I really wasn't expecting to start writing right now, but I came upon a thought and can't let it go.
 
If I think I can, I want to.
 
I “struggle,” I guess, with why, despite everything I know full well I could or should do, and completely believe in my capacity to do so, I still kinda want things to burn. The feeling, in and of itself, doesn't feel like a “moral” proposition or question. I'm reminded of someone once saying you shouldn't be afraid of heights unless you want to jump. I'm not afraid of heights, per say, but there's a genuine intrigue I have about falling, or jumping.
 
I think about this with regard to the kind of company I sought to keep. Inevitably, if you aren't a certain kind of person, we clash. If I think I can clash with you, I want to. Whether we've been friends ten minutes or ten years, I'm rarely if ever wrong with my instinct that dictates to me how I could snuff out whatever it is we have pretty quickly. But it gets a little more complicated. I, obviously, don't just go hunting down the right moment or forcing the “inevitable,” right? Just like I don't routinely jump from buildings.
 
A simple answer is to do with self-preservation. You don't burn down your tribe. The more complicated answer has to do with what I recognize in you that I respect. Are you going to lose your shit in your ardent insistence that you have to misunderstand something I say? Are you going to shift gears after too much “wokeness” training and start pretending I'm just ignorant and hate-filled by telling the wrong joke?
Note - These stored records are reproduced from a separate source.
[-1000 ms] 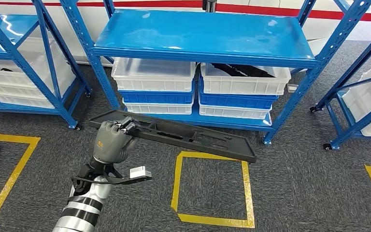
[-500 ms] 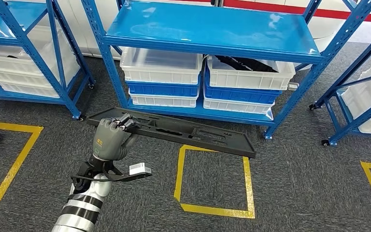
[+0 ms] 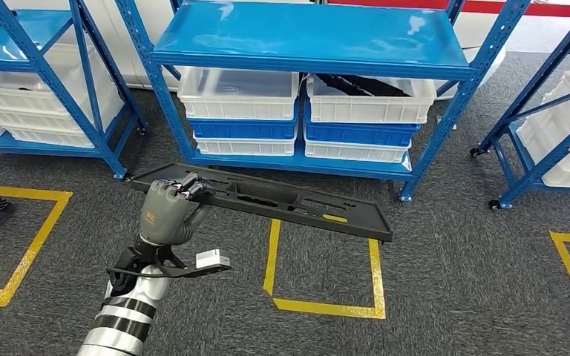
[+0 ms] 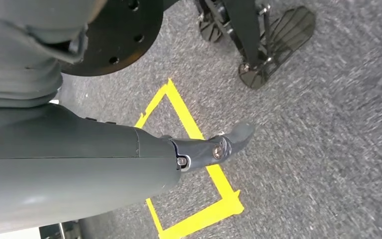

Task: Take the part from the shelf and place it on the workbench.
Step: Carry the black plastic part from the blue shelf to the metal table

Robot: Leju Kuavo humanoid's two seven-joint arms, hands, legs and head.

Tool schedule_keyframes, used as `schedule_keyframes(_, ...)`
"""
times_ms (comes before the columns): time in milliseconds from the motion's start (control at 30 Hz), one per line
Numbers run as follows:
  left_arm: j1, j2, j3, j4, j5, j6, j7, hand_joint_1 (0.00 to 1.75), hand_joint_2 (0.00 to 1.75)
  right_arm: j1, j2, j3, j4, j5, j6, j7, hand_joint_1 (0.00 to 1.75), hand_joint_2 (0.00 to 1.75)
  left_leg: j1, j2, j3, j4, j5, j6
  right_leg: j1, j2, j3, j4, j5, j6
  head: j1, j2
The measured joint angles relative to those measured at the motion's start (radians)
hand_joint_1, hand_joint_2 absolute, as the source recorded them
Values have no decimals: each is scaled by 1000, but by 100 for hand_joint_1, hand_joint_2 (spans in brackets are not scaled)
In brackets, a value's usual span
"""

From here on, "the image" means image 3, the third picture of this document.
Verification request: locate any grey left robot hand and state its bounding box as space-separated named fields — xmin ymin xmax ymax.
xmin=139 ymin=171 xmax=216 ymax=247

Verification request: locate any black plastic plate part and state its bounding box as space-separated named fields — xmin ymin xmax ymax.
xmin=128 ymin=162 xmax=394 ymax=243

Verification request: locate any blue metal shelf rack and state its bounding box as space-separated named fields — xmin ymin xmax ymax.
xmin=469 ymin=0 xmax=570 ymax=211
xmin=0 ymin=0 xmax=148 ymax=180
xmin=113 ymin=0 xmax=532 ymax=202

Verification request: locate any blue plastic crate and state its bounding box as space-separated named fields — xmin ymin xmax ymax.
xmin=186 ymin=100 xmax=300 ymax=141
xmin=304 ymin=103 xmax=421 ymax=148

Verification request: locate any white car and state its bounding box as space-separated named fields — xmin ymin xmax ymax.
xmin=0 ymin=0 xmax=570 ymax=102

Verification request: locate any red barrier belt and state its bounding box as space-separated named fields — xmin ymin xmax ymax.
xmin=329 ymin=0 xmax=570 ymax=19

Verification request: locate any black camera bracket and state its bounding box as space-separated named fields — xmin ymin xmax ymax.
xmin=105 ymin=248 xmax=232 ymax=280

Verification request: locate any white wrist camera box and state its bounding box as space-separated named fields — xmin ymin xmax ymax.
xmin=195 ymin=248 xmax=223 ymax=268

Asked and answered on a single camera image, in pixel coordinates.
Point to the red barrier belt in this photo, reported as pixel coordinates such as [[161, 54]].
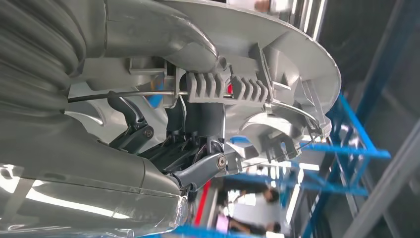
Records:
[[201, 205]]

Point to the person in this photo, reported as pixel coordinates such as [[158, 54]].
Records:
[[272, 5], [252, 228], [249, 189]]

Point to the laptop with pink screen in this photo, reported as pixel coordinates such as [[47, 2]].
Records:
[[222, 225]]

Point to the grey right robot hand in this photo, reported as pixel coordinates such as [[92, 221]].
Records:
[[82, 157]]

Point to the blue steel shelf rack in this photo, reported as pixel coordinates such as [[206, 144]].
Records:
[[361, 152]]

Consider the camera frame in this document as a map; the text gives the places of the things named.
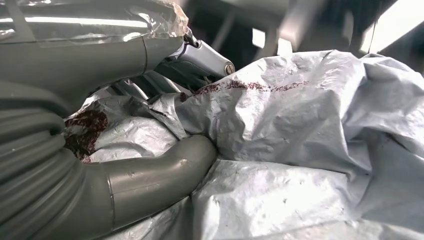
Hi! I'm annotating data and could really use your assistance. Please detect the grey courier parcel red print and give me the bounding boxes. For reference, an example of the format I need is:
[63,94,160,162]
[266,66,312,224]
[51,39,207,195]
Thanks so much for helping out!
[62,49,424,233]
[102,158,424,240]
Are you going to allow some insecurity and years-long resentment build up into another fateful social media fight that leaves us never talking again? My general bet for those I allow on this page is, “no.” I like people who I can't provoke to the same degree I don't think you'll provoke me. I will die never seriously using the words “that comment went too far.”
 
To the degree I wish to understand or engage with you is closely tied to whether or not I want to fuck with you. I find it flattering if you think I'm interesting or funny, but my egomania already accounts for those things. The more “you” you actually are, the less I feel I need to do things to pull you out. Why do I want to pull you out? Why don't I just trust that whatever's being presented is to be respected? I suppose I dehumanize you as I believe you've dehumanized yourself, so I don't feel particularly guilty. I can respect a real person's boundaries.
 
People think it's like a self-defense or belligerent pride thing, but it's pretty much horrible to be right about people. I want them to be dynamic and shifting in loud, hopefully positive, ways. I don't even know why I want this, but I do. Presumably, we could use more “quiet and humble born and raised here with my normal job and wife I'd never cheat on” kind of stories, given the current landscape. But I distrust those depictions are terribly honest to begin with, and that reality by default is a wonky interesting series of things out of left field we try to ignore or downplay. I just saw Michael Buble and James Corden choke up and dance around discussing the cancer Buble's kid didn't die from. I take it the myriad ways kids can die, and the eventual death of their being regardless, wasn't considered before bringing them here?
 
And think about how many people would be enraged and “triggered” by that last line. Am I being “deliberately provocative?” Or do I think it serves no purpose to pretend we don't know what we're doing in introducing children to the world? The blind selfishness and fear is how you corrupt their little souls before they even begin as they adopt the same habits and fears that stir the shit as they get older.
 
I recognize every single day as a chance to swallow a little more reality and a chance to regurgitate it as something we can better contend with. We need to violently shake from our heads the idea that the mere mention or acknowledgment of a force in the world we find displeasurable means there's something wrong or immoral about us. Just like I can talk openly about my potential for destruction and recognition of your “triggers” and not make a game out of pulling them. Or, at the very least, invite you into the kind of game where you don't allow yourself to be subjected to them.
 
If you rehearse your imagination, you can play out all of the terrible scenarios in advance. An instinct for provocation can be trained into the same kind of boringness as approximating cliché personalities. It itself becomes one. Then you can choose to take the greater responsibility for the attempted anchoring of your disposition as it looks to map the world around it. Ride the waves of your influences verses splash in people's faces. This started on something of a tepid premise and “ah ha!” thought, and I picked it up a few days later about 3 paragraphs ago, so these are the kinds of whimsical places we get to go when I want this blog to feel done, but done not unlike a half shit.